De RvC is krachtens de wet belast met het toezicht op (het beleid van) het bestuur en op de algemene gang van zaken in de vennootschap en de met haar verbonden onderneming. Dit laatste betekent ook dat de RvC zelf zal moeten beoordelen of hij contact met aandeelhouders of bemiddeling tussen bestuur en aandeelhouders in het belang van de vennootschap en de met haar verbonden onderneming nodig acht. Van een verplicht karakter is er geen sprake. Zie HR 9 juli 2010, «JOR» 2010/228 (ASMI). Anders: Van Solinge en Nieuwe Weme onder verwijzing naar Best practice bepaling III.1.6 sub F Code en OK 17 januari 2007, «JOR» 2007/42 (Stork). Wel wijst de Code concreet een aantal situaties aan waarin contact met of bemiddeling door de RvC wenselijk is. Rechtens relevant is dus uiteindelijk enkel de vraag of de RvC in redelijkheid heeft kunnen besluiten niet in contact te treden met de aandeelhouders of te bemiddelen tussen aandeelhouders en bestuur.
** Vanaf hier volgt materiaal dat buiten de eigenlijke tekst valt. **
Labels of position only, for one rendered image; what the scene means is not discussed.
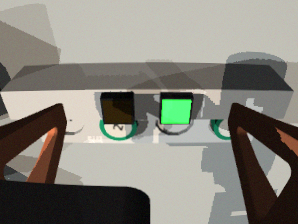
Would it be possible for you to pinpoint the white tray with four round nests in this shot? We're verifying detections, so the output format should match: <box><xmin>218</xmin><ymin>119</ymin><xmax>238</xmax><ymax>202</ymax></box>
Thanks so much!
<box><xmin>0</xmin><ymin>62</ymin><xmax>294</xmax><ymax>143</ymax></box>

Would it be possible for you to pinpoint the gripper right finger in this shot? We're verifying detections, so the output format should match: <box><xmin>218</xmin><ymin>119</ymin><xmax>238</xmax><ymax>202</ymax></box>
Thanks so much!
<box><xmin>228</xmin><ymin>103</ymin><xmax>298</xmax><ymax>224</ymax></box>

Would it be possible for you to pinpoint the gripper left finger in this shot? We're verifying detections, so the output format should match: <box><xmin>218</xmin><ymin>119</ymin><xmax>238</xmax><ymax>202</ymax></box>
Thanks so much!
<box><xmin>0</xmin><ymin>103</ymin><xmax>67</xmax><ymax>184</ymax></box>

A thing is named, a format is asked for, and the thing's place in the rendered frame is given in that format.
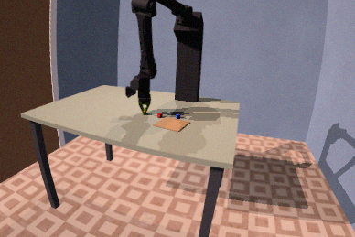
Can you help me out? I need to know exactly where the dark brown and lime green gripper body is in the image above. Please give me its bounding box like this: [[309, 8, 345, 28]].
[[138, 87, 151, 103]]

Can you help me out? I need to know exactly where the orange mat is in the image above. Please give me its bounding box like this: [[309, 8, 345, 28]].
[[153, 117, 190, 132]]

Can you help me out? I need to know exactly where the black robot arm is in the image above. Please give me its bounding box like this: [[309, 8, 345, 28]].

Slechts in situaties waarin de continuïteit van de vennootschap en de met haar verbonden onderneming in gevaar komt, zal de RvC actief moeten optreden. Zie HR 25 februari 2011, «JOR» 2011/115 (Inter Acces). De RvC staat voorts het bestuur met advies bij. Hoewel de eisen die de wet aan de RvC stelt al lange tijd ongewijzigd zijn, heeft de invoering van de Code geleid tot een aanzienlijke verzwaring van zijn (actieve) toezichthoudende taak. Ook geven literatuur en jurisprudentie invulling hieraan evenals (veranderende) maatschappelijke opvattingen. De verzwaring van het toezicht ziet vooral op:

  • instelling van interne risicobeheersings- en controlesystemen; 
  • (realisatie van) strategie/doelstellingen van de vennootschap; en 
  • financiële verslaggeving. 

Daarnaast stelt de RvC bij beursvennootschappen in de regel ook de bezoldiging van individuele bestuurders vast en draagt hij zorg voor een ‘claw back’ van onterecht door bestuurders ontvangen bonussen.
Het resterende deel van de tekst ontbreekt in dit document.